[REQUIRED WORK]
Take from the data every line in which the word "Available" is found.

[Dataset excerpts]
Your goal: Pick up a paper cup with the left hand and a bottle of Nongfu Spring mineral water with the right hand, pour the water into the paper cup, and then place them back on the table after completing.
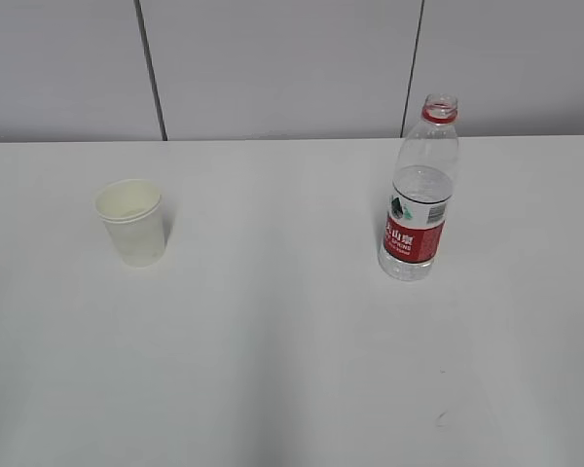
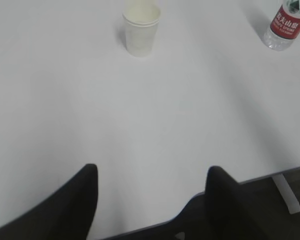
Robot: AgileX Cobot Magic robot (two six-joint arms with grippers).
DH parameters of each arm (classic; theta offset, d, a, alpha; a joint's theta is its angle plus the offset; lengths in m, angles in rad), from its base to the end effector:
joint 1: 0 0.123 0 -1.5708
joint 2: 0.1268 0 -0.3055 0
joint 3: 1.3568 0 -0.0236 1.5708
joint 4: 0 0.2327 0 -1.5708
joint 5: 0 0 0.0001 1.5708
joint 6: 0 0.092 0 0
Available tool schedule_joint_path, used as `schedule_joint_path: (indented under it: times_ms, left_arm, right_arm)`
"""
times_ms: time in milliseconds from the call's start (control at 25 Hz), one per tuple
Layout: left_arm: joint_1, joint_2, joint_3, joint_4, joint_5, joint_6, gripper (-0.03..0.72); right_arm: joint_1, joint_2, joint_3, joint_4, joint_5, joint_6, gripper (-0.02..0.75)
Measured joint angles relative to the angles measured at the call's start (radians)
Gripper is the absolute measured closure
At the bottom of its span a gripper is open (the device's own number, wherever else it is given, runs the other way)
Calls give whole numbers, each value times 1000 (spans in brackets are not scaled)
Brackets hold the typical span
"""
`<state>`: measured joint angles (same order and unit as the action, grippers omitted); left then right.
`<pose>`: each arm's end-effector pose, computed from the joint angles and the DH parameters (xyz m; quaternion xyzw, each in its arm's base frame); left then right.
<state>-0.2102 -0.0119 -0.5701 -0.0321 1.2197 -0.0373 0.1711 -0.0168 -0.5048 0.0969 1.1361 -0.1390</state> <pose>-0.0566 0.0092 0.2727 0.0779 0.8691 -0.0760 0.4826 -0.0477 0.0000 0.2629 -0.1379 0.8549 0.0562 0.4970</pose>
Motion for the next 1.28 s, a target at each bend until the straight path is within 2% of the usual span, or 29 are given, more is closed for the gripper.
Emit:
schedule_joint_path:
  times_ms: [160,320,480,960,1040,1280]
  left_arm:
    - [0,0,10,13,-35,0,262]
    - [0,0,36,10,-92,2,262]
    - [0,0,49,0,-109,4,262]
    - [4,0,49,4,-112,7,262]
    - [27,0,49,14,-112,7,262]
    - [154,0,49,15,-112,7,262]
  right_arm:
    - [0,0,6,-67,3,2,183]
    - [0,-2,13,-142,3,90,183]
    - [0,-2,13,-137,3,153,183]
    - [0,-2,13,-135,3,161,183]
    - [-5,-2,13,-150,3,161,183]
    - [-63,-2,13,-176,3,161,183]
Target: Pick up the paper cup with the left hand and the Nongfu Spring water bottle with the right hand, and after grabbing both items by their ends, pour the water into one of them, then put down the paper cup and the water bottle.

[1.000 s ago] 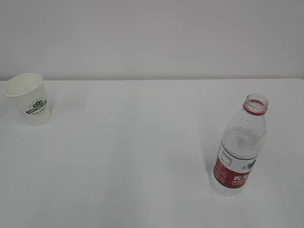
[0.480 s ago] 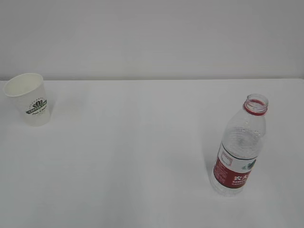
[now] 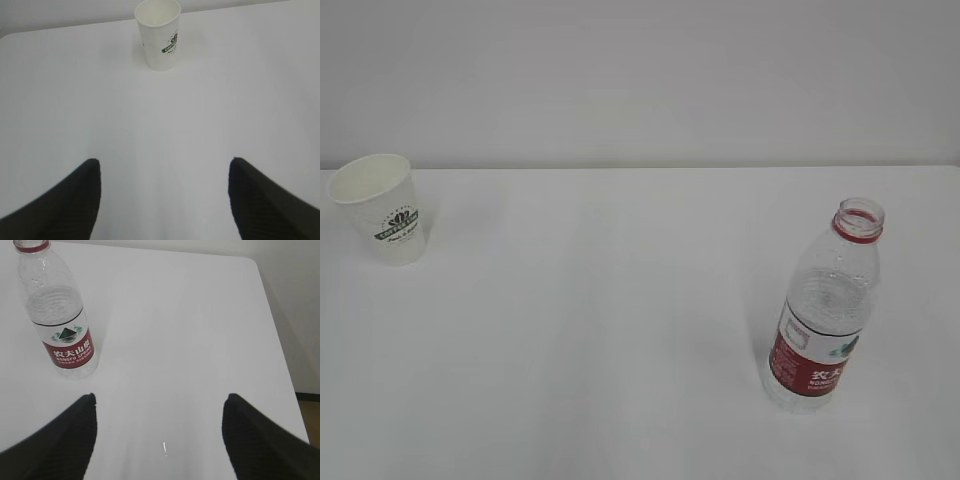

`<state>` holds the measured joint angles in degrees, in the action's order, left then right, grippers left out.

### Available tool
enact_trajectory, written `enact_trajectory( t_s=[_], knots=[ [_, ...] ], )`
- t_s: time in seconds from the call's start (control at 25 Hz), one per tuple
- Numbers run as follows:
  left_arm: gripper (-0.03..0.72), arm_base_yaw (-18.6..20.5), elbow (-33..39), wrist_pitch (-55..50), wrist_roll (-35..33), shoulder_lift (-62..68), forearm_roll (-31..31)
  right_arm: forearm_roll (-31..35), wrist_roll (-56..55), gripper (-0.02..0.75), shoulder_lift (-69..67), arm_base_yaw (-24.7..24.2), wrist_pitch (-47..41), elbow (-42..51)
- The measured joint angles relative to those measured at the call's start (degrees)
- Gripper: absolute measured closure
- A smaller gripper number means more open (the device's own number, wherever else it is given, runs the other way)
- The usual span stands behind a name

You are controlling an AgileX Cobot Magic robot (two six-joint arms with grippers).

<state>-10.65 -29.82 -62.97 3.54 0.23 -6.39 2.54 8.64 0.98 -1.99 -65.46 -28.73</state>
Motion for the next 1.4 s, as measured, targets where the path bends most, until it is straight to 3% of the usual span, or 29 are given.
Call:
enact_trajectory(
  t_s=[1.0,1.4],
  knots=[
    [0.147,0.0,0.0,0.32,0.0,0.47,0.11,0.98,-0.17,0.151,-0.23,0.0,2.99,-0.81],
    [0.151,0.0,0.0,0.64,0.0,11.56,-0.59,5.33,-0.26,0.15,-10.73,0.0,8.77,-6.91]
  ],
)
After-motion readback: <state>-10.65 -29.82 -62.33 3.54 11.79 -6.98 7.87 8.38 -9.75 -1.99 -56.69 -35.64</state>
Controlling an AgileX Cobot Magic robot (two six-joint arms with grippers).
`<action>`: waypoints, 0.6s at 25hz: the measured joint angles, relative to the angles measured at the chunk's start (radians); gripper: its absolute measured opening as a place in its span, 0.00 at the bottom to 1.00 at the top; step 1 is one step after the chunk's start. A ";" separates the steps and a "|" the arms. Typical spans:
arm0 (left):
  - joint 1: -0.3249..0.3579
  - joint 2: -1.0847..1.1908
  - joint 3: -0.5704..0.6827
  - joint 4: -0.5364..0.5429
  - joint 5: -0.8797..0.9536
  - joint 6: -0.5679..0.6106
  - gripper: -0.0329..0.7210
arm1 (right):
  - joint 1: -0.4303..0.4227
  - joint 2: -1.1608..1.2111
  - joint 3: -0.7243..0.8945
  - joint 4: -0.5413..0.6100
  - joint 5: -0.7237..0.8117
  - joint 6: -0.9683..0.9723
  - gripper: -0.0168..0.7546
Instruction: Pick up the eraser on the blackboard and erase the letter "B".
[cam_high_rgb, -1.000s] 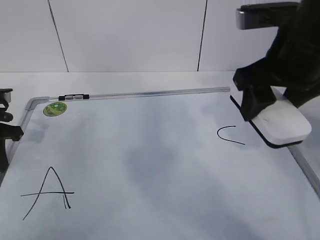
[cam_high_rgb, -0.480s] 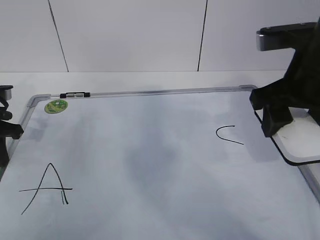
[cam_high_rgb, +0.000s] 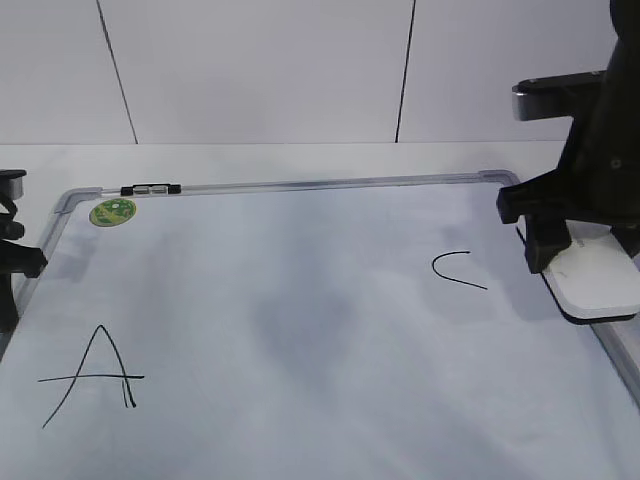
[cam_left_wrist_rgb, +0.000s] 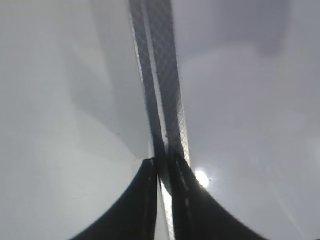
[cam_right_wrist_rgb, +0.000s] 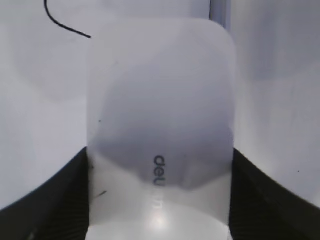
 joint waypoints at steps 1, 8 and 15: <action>0.000 0.000 0.000 0.000 0.000 0.000 0.09 | -0.022 0.004 0.000 0.015 -0.004 -0.021 0.68; 0.000 0.000 0.000 -0.002 0.000 0.002 0.09 | -0.151 0.048 0.000 0.105 -0.029 -0.231 0.68; 0.000 0.000 0.000 -0.004 0.000 0.004 0.09 | -0.220 0.116 0.000 0.183 -0.106 -0.350 0.68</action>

[EXPECTED ANSWER]
Available tool schedule_joint_path, used as `schedule_joint_path: (indented under it: times_ms, left_arm, right_arm)`
### Available tool

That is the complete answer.